14. The superjunction semiconductor device of claim 13, further comprising a first material layer between the first sloped sidewall and the first metal contact.

15. The superjunction semiconductor device of claim 14, further comprising a supporting substrate, wherein the first material layer is deposited on a portion of the supporting substrate.

16. The superjunction semiconductor device of claim 15, further comprising a second material layer between the second sloped sidewall and the second metal contact.

17. The superjunction semiconductor device of claim 16, wherein the second material layer is deposited on a portion of a supporting substrate.

18. The superjunction superlattice semiconductor device of claim 13, wherein the superjunction region is comprised of material selected from the group consisting of: aluminum nitrides, gallium nitrides, scandium nitrides, and alloys thereof.

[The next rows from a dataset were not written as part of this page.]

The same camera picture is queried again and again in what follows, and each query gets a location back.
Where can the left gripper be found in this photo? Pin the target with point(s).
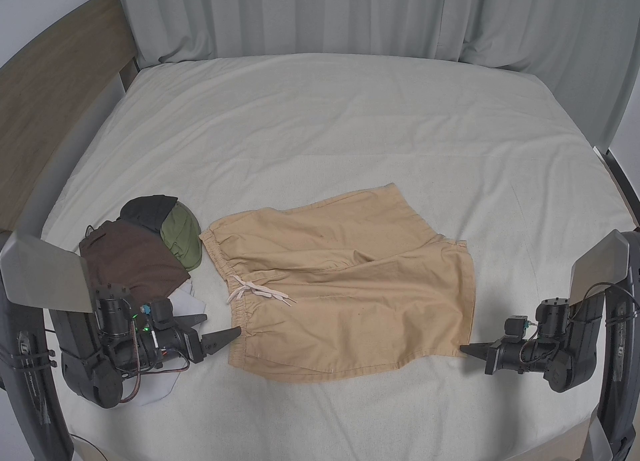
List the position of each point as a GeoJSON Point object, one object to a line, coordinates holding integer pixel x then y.
{"type": "Point", "coordinates": [175, 346]}

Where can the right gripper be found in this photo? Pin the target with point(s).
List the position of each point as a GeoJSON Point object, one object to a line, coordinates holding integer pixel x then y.
{"type": "Point", "coordinates": [505, 356]}

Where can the tan shorts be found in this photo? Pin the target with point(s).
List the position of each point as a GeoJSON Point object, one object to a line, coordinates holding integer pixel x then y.
{"type": "Point", "coordinates": [350, 289]}

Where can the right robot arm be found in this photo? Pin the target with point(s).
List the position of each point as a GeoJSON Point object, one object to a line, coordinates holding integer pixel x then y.
{"type": "Point", "coordinates": [600, 269]}

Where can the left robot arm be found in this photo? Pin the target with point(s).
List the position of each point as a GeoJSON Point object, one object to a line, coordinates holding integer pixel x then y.
{"type": "Point", "coordinates": [45, 269]}

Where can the bed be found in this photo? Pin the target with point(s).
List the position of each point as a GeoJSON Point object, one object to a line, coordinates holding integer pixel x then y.
{"type": "Point", "coordinates": [350, 114]}

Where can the white garment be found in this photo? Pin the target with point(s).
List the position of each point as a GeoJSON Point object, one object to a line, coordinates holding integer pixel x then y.
{"type": "Point", "coordinates": [192, 304]}

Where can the green garment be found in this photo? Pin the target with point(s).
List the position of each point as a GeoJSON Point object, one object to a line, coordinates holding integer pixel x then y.
{"type": "Point", "coordinates": [182, 234]}

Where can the brown garment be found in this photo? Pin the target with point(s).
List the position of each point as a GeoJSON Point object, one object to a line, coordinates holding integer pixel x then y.
{"type": "Point", "coordinates": [130, 259]}

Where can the black garment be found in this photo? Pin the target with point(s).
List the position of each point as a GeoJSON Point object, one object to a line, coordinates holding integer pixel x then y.
{"type": "Point", "coordinates": [145, 211]}

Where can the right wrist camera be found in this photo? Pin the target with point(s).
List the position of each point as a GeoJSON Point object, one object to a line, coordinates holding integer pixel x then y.
{"type": "Point", "coordinates": [515, 329]}

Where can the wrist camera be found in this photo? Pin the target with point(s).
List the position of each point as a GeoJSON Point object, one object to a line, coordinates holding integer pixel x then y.
{"type": "Point", "coordinates": [161, 316]}
{"type": "Point", "coordinates": [515, 329]}

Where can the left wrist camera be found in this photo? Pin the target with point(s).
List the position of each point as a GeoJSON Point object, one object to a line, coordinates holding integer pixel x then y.
{"type": "Point", "coordinates": [161, 316]}

19. The superjunction semiconductor device of claim 13, further comprising third and fourth metal contacts in communication with the first sloped sidewall.

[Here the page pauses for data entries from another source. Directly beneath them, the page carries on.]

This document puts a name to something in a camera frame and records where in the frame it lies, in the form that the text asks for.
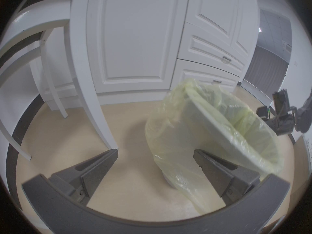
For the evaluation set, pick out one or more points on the white wardrobe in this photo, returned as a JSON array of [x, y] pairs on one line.
[[136, 45]]

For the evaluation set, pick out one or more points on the white chair dark grey seat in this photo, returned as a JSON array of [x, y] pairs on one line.
[[82, 69]]

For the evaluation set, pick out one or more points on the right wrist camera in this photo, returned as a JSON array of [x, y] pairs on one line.
[[262, 112]]

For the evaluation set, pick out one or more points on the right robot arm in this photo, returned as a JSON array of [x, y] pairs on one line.
[[282, 125]]

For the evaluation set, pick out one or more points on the yellow plastic bag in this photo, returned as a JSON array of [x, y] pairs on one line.
[[170, 135]]

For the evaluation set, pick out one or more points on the white trash bin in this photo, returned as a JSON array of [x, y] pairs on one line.
[[209, 128]]

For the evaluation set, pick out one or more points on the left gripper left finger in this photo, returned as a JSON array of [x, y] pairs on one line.
[[95, 177]]

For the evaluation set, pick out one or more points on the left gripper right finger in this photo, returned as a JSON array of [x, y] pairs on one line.
[[219, 177]]

20. The superjunction semiconductor device of claim 19, further comprising: a supporting substrate; a first material layer located between the first metal and fourth metal contacts and the superlattice body, and between the first and fourth metal contacts and the supporting substrate; an oxide layer formed over a surface portion of the first material layer between the third metal contact and the first material layer; and a second material layer located between the second metal contact and the superlattice body, and between the second metal contact and the supporting substrate.

Description

BRIEF DESCRIPTION OF THE DRAWINGS

[0013] Aspects of the present invention are described in the detailed description which follows, in reference to the noted plurality of drawings by way of non-limiting examples of exemplary embodiments of the present invention.

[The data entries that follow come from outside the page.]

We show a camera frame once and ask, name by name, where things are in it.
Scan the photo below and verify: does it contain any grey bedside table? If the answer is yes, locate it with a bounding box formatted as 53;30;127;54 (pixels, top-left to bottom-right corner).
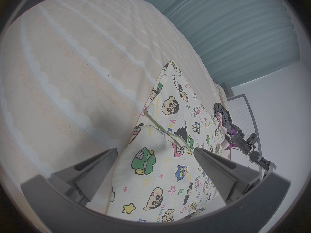
224;82;235;96

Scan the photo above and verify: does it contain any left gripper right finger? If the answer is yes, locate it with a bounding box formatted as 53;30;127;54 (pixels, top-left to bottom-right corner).
194;147;260;202

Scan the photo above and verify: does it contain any white printed pyjama top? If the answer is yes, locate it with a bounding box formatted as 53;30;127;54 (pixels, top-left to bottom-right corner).
105;60;230;224

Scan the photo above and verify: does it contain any pink garment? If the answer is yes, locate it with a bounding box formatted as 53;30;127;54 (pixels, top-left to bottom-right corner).
217;113;235;151

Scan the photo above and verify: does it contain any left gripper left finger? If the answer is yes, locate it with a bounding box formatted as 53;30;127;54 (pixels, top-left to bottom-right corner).
50;148;118;202

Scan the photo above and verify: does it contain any blue-green curtain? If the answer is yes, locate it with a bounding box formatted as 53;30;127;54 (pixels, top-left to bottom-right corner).
95;0;302;88

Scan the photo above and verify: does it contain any cream pillow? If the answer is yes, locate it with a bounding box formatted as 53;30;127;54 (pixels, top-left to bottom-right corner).
213;82;229;101

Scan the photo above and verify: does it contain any bed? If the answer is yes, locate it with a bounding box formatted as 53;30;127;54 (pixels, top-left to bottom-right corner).
0;0;263;221

[0014] FIG. 1 is a partial cross-sectional side view of a superlattice structure having graded layers, and an associated carrier density periodicity in accordance with embodiments of the invention.

[0015] FIG. 2 is a cross-sectional side view of a superjunction (SJ) Schottky diode, in accordance with embodiments of the invention.

[0016] FIG. 3 is a is a cross-sectional side view of another SJ Schottky diode, in accordance with embodiments of the invention.

[0017] FIG. 4 is a is a cross-sectional side view of a SJ P-N diode in accordance with embodiments of the invention.

[0018] FIG. 5A is a perspective side view of a stage 500A of a superlattice structure device in accordance with embodiments of the invention.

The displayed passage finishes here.